- _PROBLEM TO SOLVE_: Omit all pictures, then retype the data exactly as given.

Stored data entries
===============

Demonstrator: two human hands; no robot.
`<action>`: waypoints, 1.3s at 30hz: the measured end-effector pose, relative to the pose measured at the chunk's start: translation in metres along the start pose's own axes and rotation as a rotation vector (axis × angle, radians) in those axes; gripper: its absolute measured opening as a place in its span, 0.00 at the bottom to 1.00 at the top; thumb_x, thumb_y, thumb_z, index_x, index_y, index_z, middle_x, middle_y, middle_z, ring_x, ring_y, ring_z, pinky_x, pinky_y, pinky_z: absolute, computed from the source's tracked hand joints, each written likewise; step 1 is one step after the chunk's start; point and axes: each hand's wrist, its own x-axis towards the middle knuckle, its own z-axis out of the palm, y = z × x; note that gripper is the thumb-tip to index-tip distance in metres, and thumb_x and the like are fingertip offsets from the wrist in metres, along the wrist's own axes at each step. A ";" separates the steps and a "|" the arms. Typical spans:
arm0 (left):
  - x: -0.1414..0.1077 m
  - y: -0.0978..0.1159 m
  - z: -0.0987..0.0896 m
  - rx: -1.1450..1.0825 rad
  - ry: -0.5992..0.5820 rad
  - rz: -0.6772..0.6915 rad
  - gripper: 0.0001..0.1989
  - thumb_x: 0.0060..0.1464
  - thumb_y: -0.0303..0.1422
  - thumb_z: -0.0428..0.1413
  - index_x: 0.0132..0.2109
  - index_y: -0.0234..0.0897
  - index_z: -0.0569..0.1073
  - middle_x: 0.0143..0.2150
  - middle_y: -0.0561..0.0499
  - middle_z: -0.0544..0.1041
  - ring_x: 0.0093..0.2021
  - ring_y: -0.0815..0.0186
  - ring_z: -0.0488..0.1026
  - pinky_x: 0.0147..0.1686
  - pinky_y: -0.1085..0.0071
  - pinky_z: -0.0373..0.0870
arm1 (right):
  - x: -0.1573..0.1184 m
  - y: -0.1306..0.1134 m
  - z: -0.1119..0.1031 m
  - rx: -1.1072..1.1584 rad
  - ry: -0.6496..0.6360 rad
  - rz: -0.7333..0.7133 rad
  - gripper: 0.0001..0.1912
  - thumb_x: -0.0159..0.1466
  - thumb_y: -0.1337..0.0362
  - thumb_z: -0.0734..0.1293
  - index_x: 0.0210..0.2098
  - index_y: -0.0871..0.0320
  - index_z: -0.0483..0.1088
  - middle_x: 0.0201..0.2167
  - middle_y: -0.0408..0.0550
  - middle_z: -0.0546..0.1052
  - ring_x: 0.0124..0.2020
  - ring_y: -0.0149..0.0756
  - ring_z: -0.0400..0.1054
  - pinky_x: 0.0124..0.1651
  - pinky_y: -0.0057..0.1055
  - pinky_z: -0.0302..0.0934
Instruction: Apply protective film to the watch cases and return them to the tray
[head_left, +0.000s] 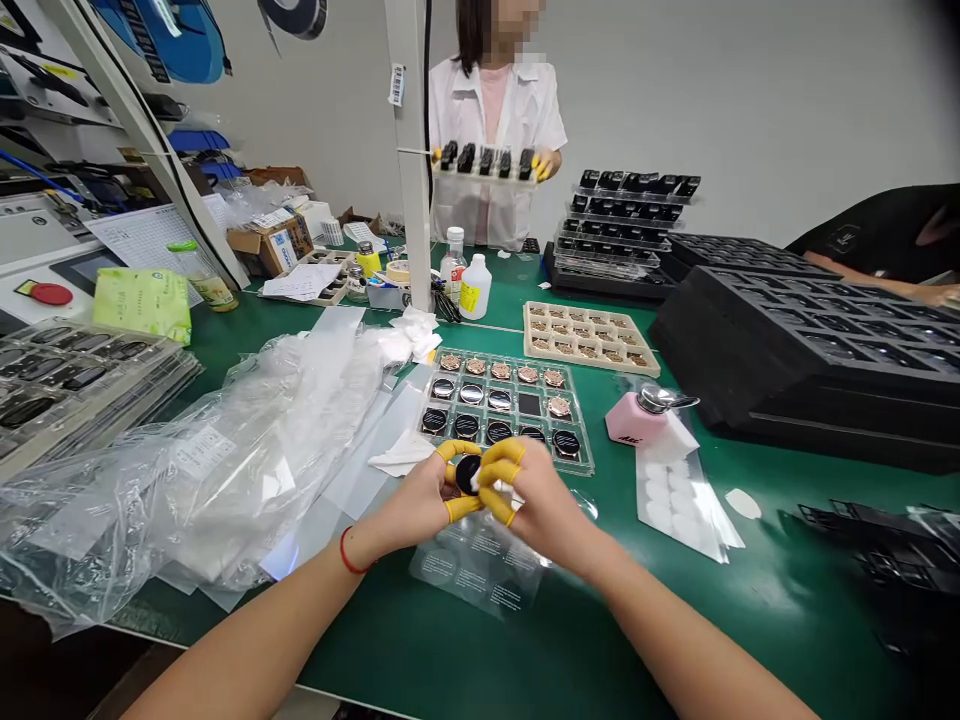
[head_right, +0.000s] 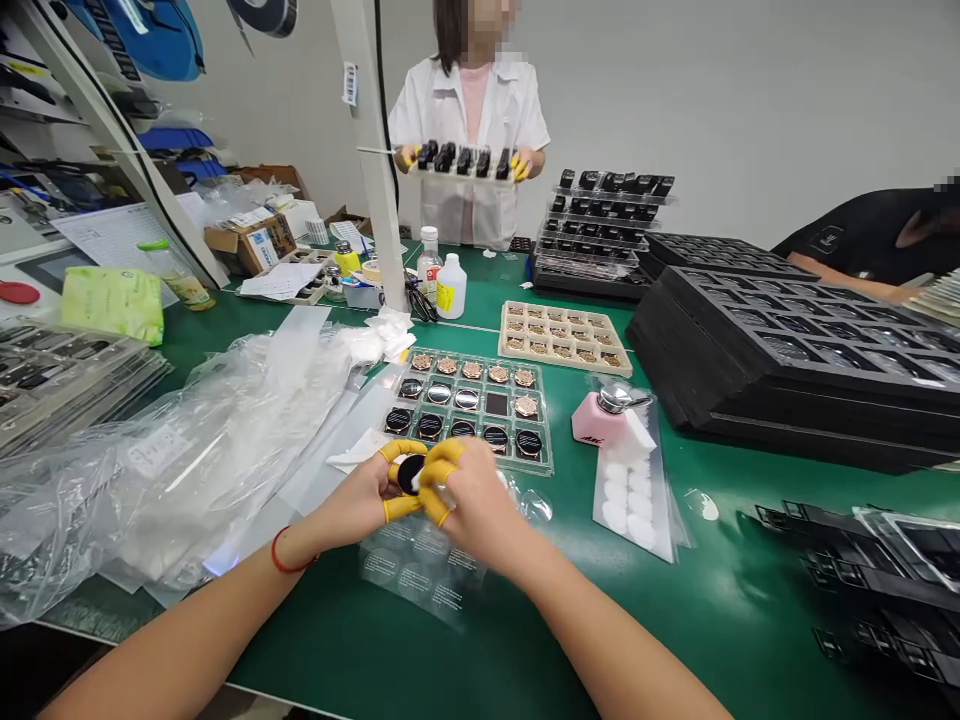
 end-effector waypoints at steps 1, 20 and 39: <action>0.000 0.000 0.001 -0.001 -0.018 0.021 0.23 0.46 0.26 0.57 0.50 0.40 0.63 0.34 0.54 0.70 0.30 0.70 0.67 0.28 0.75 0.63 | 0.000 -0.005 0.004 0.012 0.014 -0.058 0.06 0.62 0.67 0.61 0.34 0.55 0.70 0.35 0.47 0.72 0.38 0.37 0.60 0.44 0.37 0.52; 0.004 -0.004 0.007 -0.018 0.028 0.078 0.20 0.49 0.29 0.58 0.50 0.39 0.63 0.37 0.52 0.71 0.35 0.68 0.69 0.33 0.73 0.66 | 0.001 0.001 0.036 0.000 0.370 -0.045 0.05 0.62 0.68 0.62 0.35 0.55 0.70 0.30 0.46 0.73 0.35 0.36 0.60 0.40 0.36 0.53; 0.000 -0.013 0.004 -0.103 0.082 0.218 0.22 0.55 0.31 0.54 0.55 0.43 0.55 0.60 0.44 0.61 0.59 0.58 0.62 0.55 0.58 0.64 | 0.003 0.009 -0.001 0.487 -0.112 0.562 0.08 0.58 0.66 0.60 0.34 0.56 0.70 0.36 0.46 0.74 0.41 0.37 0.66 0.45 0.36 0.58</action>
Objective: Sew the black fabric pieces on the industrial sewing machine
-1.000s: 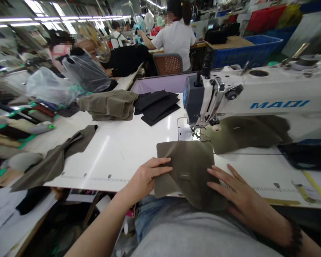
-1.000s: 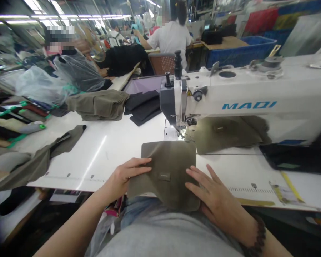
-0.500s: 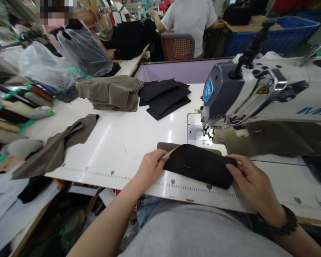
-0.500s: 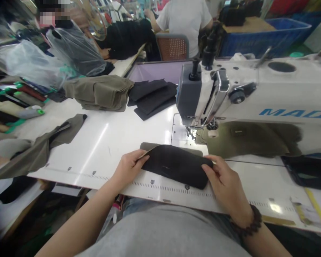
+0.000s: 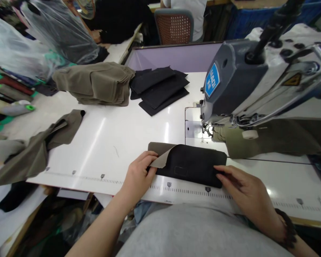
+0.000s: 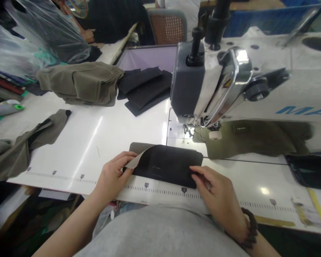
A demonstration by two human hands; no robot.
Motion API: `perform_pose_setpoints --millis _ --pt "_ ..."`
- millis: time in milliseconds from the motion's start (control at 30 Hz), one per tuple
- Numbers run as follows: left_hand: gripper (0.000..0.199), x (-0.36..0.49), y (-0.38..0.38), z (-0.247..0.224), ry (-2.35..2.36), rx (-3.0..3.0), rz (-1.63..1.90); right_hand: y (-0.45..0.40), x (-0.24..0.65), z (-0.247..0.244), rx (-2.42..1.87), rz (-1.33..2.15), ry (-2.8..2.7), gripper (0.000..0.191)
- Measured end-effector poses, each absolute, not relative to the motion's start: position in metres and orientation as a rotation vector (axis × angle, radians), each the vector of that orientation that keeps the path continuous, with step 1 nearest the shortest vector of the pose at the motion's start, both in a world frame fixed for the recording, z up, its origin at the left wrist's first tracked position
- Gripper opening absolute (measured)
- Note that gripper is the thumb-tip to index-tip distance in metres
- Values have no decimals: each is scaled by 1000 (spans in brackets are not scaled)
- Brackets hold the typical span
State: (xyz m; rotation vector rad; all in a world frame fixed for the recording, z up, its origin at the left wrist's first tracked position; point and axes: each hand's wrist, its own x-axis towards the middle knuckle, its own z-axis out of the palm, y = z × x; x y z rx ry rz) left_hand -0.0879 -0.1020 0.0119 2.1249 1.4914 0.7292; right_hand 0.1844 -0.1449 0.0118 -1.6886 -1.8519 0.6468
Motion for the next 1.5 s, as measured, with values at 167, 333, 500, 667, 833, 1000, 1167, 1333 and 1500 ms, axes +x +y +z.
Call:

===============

- _OUTPUT BELOW_:
Demonstrator: two human hands; no robot.
`<action>`: waypoints, 1.3s at 30hz: the measured end-effector pose, relative to the pose measured at the chunk's start: translation in metres along the start pose's own axes and rotation as a rotation vector (axis × angle, radians) in those axes; gripper: its absolute measured opening as a place in its span, 0.00 at the bottom to 1.00 at the top; thumb_x, thumb_y, thumb_z, index_x, index_y, index_z, middle_x, middle_y, middle_z, ring_x, ring_y, ring_z, pinky_x, pinky_y, pinky_z: absolute, computed from the source's tracked hand joints, each written likewise; step 1 is one step after the chunk's start; point and axes: each hand's wrist, its own x-axis towards the middle knuckle, its own z-axis out of the palm, y = z × x; note that gripper is the thumb-tip to index-tip distance in metres, and thumb_x and the like are fingertip offsets from the wrist in metres, along the wrist's own axes at each step. A ";" separates the steps and a "|" the arms. Typical spans:
arm0 (left):
  - x: -0.1414..0.1077 m
  - y: -0.0978..0.1159 m
  - z: -0.0987..0.0896 m
  - rx: -1.1450..1.0825 rad
  - ry: -0.5992..0.5820 rad
  - rz: -0.6772..0.6915 rad
  - gripper: 0.0001..0.1989
  - thumb_x: 0.0060..0.1464
  - thumb_y: -0.0303..0.1422
  - thumb_z: -0.0428..0.1413
  - index_x: 0.0132..0.2109
  - index_y: -0.0234..0.0897
  - index_z: -0.0569..0.1073
  - middle_x: 0.0143..0.2150
  - middle_y: -0.0561..0.0499
  - middle_z: -0.0544..0.1041
  - ring_x: 0.0093..0.2021
  - ring_y: -0.0815..0.0186
  - ring_z: -0.0488..0.1026
  - pinky_x: 0.0147..0.1686
  - pinky_y: -0.1085..0.0071
  - pinky_z: -0.0373..0.0870
arm1 (right):
  - x: -0.1573..0.1184 m
  - y: -0.1306..0.1134 m
  - z: -0.1119..0.1031 m
  - rx: -1.1072..1.1584 rad
  - ry: -0.6496..0.6360 rad
  - rz: -0.7333..0.7133 rad
  - gripper: 0.0001..0.1912
  - thumb_x: -0.0159..0.1466
  - thumb_y: -0.1337..0.0362
  - thumb_z: -0.0734..0.1293
  - index_x: 0.0210..0.2098
  - index_y: -0.0871..0.0320
  - index_z: -0.0483..0.1088
  - middle_x: 0.0201..0.2167
  - middle_y: -0.0408..0.0550
  - middle_z: -0.0546..0.1052
  - ring_x: 0.0124..0.2020
  - ring_y: -0.0149..0.0756
  - ring_z: -0.0400..0.1054
  - pinky_x: 0.0124..0.1651
  - pinky_y: -0.0057..0.1055
  - pinky_z: -0.0302..0.0934
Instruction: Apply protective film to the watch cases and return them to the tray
[head_left, +0.000s] 
[head_right, +0.000s] 
 end-effector waypoints at steps 1, 20 and 39: <action>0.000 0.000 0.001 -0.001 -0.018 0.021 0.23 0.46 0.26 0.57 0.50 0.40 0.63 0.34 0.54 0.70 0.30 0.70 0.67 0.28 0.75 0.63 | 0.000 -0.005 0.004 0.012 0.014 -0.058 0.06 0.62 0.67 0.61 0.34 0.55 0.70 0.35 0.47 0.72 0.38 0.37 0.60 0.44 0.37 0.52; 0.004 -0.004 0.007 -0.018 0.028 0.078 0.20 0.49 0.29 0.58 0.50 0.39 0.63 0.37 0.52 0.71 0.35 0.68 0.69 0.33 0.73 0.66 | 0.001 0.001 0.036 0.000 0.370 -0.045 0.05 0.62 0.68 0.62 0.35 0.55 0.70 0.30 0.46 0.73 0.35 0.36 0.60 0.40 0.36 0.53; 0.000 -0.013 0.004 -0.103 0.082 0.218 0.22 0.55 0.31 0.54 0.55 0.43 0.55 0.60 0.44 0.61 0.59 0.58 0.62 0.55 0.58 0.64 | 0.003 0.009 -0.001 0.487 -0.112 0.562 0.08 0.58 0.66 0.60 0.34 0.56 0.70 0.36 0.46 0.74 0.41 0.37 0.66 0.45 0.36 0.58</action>
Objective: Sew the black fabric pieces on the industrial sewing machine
-1.000s: 
-1.000s: 
-0.500s: 
-0.500s: 
+0.000s: 
+0.000s: 
A demonstration by two human hands; no robot.
Motion API: `perform_pose_setpoints --millis _ --pt "_ ..."`
- millis: time in milliseconds from the motion's start (control at 30 Hz), one per tuple
- Numbers run as follows: left_hand: gripper (0.000..0.199), x (-0.36..0.49), y (-0.38..0.38), z (-0.247..0.224), ry (-2.35..2.36), rx (-3.0..3.0), rz (-1.63..1.90); right_hand: y (-0.45..0.40), x (-0.24..0.65), z (-0.247..0.244), rx (-2.42..1.87), rz (-1.33..2.15), ry (-2.8..2.7), gripper (0.000..0.191)
- Measured end-effector poses, each absolute, not relative to the motion's start: position in metres and orientation as a rotation vector (axis × angle, radians), each the vector of that orientation that keeps the path continuous, with step 1 nearest the shortest vector of the pose at the motion's start, both in a world frame fixed for the recording, z up, its origin at the left wrist's first tracked position
- Gripper opening absolute (measured)
- Note that gripper is the thumb-tip to index-tip distance in metres
- Values have no decimals: each is scaled by 1000 (spans in brackets are not scaled)
- Brackets hold the typical span
State: (xyz m; rotation vector rad; all in a world frame fixed for the recording, z up, its origin at the left wrist's first tracked position; point and axes: each hand's wrist, its own x-axis towards the middle knuckle, its own z-axis out of the palm, y = z × x; x y z rx ry rz) left_hand -0.0879 -0.1020 0.0119 2.1249 1.4914 0.7292; right_hand 0.1844 -0.1449 0.0118 -1.6886 -1.8519 0.6468
Motion for the next 1.5 s, as measured, with values at 167, 333, 500, 667, 833, 1000, 1167, 1333 and 1500 ms, axes +x +y +z.
Call:

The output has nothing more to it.